■ What is required
Restate the whole listing below word for word and keep the images out.
-=-=-
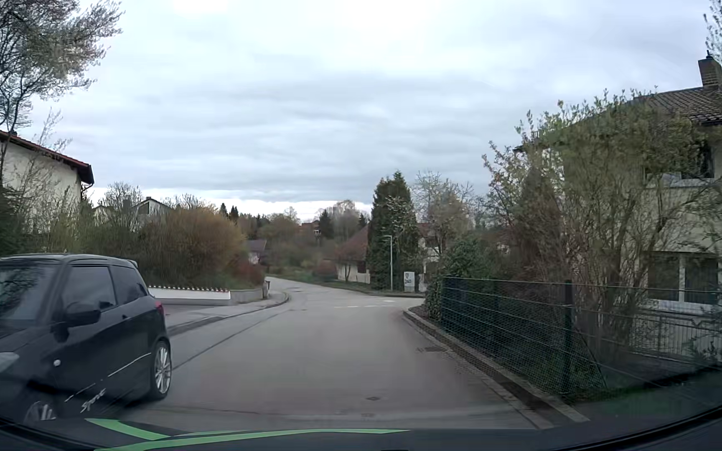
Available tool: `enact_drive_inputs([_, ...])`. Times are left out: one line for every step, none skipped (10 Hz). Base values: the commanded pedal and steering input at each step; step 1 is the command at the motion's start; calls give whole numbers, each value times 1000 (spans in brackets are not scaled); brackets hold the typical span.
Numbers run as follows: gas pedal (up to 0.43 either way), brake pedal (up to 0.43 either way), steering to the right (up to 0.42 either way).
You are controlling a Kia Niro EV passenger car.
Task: Follow the waypoints while adhering to traffic rules and regulations
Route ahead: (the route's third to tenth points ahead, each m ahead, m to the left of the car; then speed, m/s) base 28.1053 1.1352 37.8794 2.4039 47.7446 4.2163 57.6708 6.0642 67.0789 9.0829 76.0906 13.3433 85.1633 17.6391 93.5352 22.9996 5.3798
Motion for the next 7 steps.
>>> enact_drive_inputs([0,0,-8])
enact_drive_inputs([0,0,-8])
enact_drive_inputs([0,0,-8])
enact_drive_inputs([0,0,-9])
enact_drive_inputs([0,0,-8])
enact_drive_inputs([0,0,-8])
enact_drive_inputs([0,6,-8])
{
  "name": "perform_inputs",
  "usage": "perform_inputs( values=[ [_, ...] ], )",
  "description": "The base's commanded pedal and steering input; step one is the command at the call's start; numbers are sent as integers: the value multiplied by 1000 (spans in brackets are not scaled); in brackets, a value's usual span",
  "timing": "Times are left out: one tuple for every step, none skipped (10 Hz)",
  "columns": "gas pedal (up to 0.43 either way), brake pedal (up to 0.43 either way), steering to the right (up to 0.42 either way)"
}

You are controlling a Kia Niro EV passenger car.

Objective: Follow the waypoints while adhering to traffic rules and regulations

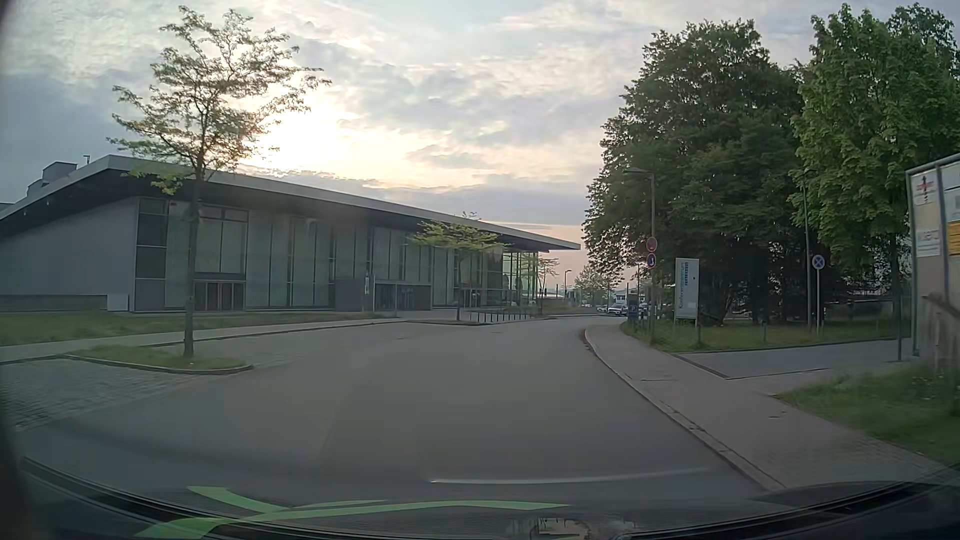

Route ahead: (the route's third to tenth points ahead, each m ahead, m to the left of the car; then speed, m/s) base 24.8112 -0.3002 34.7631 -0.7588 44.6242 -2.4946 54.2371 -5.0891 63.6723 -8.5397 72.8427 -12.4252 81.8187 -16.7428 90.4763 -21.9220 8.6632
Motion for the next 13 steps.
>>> perform_inputs(
  values=[
    [28, 0, 7],
    [28, 0, 7],
    [28, 0, 8],
    [28, 0, 10],
    [28, 0, 11],
    [28, 0, 12],
    [28, 0, 12],
    [28, 0, 12],
    [28, 0, 12],
    [28, 0, 12],
    [28, 0, 14],
    [28, 0, 15],
    [28, 0, 16]
  ],
)
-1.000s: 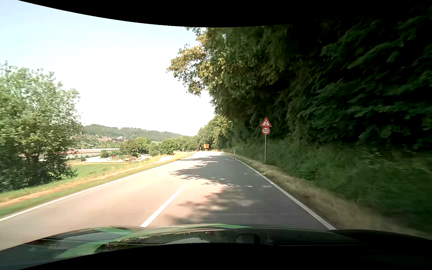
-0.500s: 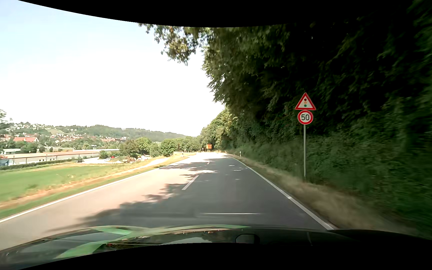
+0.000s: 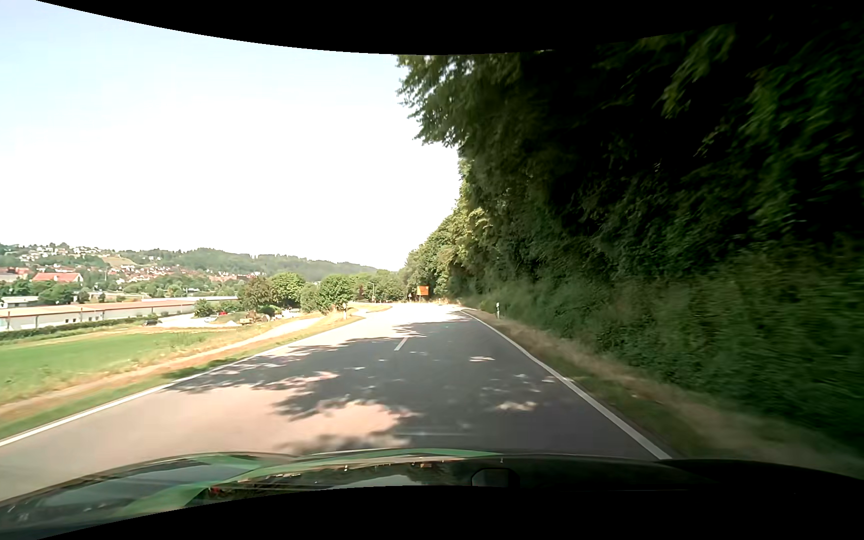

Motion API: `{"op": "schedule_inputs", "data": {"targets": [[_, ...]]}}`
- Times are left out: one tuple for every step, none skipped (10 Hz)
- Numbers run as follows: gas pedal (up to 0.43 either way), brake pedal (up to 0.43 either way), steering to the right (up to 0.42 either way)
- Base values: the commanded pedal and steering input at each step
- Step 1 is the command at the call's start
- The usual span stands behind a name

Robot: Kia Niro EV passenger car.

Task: Follow the waypoints while adhering to traffic rules and regulations

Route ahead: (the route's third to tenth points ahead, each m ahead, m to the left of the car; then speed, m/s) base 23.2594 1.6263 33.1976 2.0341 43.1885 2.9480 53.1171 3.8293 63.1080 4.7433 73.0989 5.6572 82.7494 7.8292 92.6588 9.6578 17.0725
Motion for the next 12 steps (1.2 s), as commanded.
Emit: {"op": "schedule_inputs", "data": {"targets": [[0.138,0.0,-0.009],[0.138,0.0,-0.008],[0.15,0.0,-0.007],[0.15,0.0,-0.007],[0.15,0.0,-0.007],[0.138,0.0,-0.007],[0.118,0.0,-0.007],[0.087,0.0,-0.01],[0.059,0.0,-0.011],[0.047,0.0,-0.011],[0.039,0.0,-0.011],[0.039,0.0,-0.012]]}}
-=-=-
■ Worked solution
Available tool: `enact_drive_inputs([_, ...])`. Times are left out: one line for every step, none skipped (10 Hz). Base values: the commanded pedal and steering input at each step; step 1 is the command at the motion's start; calls give whole numbers, each value times 1000 (spans in brackets are not scaled); brackets hold the typical span.
Numbers run as follows: gas pedal (up to 0.43 either way), brake pedal (up to 0.43 either way), steering to the right (up to 0.42 either way).
You are controlling a Kia Niro EV passenger car.
Task: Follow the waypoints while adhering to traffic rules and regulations
Route ahead: (the route's third to tenth points ahead, each m ahead, m to the left of the car; then speed, m/s) base 28.1053 1.1352 37.8794 2.4039 47.7446 4.2163 57.6708 6.0642 67.0789 9.0829 76.0906 13.3433 85.1633 17.6391 93.5352 22.9996 5.3798
Motion for the next 7 steps.
>>> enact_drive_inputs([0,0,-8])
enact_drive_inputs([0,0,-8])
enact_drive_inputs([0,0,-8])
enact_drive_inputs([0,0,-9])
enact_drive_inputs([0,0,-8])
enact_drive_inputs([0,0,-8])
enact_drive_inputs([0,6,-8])
{
  "name": "perform_inputs",
  "usage": "perform_inputs( values=[ [_, ...] ], )",
  "description": "The base's commanded pedal and steering input; step one is the command at the call's start; numbers are sent as integers: the value multiplied by 1000 (spans in brackets are not scaled); in brackets, a value's usual span",
  "timing": "Times are left out: one tuple for every step, none skipped (10 Hz)",
  "columns": "gas pedal (up to 0.43 either way), brake pedal (up to 0.43 either way), steering to the right (up to 0.42 either way)"
}

You are controlling a Kia Niro EV passenger car.

Objective: Follow the waypoints while adhering to traffic rules and regulations


Route ahead: (the route's third to tenth points ahead, each m ahead, m to the left of the car; then speed, m/s) base 24.8112 -0.3002 34.7631 -0.7588 44.6242 -2.4946 54.2371 -5.0891 63.6723 -8.5397 72.8427 -12.4252 81.8187 -16.7428 90.4763 -21.9220 8.6632
Motion for the next 13 steps.
>>> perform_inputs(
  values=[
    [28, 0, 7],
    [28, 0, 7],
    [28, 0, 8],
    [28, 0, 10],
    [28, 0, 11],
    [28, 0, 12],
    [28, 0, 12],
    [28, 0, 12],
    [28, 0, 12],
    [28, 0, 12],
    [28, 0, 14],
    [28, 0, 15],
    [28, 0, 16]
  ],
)
-1.000s: 
-0.500s: 
+0.000s: 

Motion API: `{"op": "schedule_inputs", "data": {"targets": [[_, ...]]}}`
- Times are left out: one tuple for every step, none skipped (10 Hz)
- Numbers run as follows: gas pedal (up to 0.43 either way), brake pedal (up to 0.43 either way), steering to the right (up to 0.42 either way)
- Base values: the commanded pedal and steering input at each step
- Step 1 is the command at the call's start
- The usual span stands behind a name

Robot: Kia Niro EV passenger car.

Task: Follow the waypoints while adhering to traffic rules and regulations

Route ahead: (the route's third to tenth points ahead, each m ahead, m to the left of the car; then speed, m/s) base 23.2594 1.6263 33.1976 2.0341 43.1885 2.9480 53.1171 3.8293 63.1080 4.7433 73.0989 5.6572 82.7494 7.8292 92.6588 9.6578 17.0725
Motion for the next 12 steps (1.2 s), as commanded.
Emit: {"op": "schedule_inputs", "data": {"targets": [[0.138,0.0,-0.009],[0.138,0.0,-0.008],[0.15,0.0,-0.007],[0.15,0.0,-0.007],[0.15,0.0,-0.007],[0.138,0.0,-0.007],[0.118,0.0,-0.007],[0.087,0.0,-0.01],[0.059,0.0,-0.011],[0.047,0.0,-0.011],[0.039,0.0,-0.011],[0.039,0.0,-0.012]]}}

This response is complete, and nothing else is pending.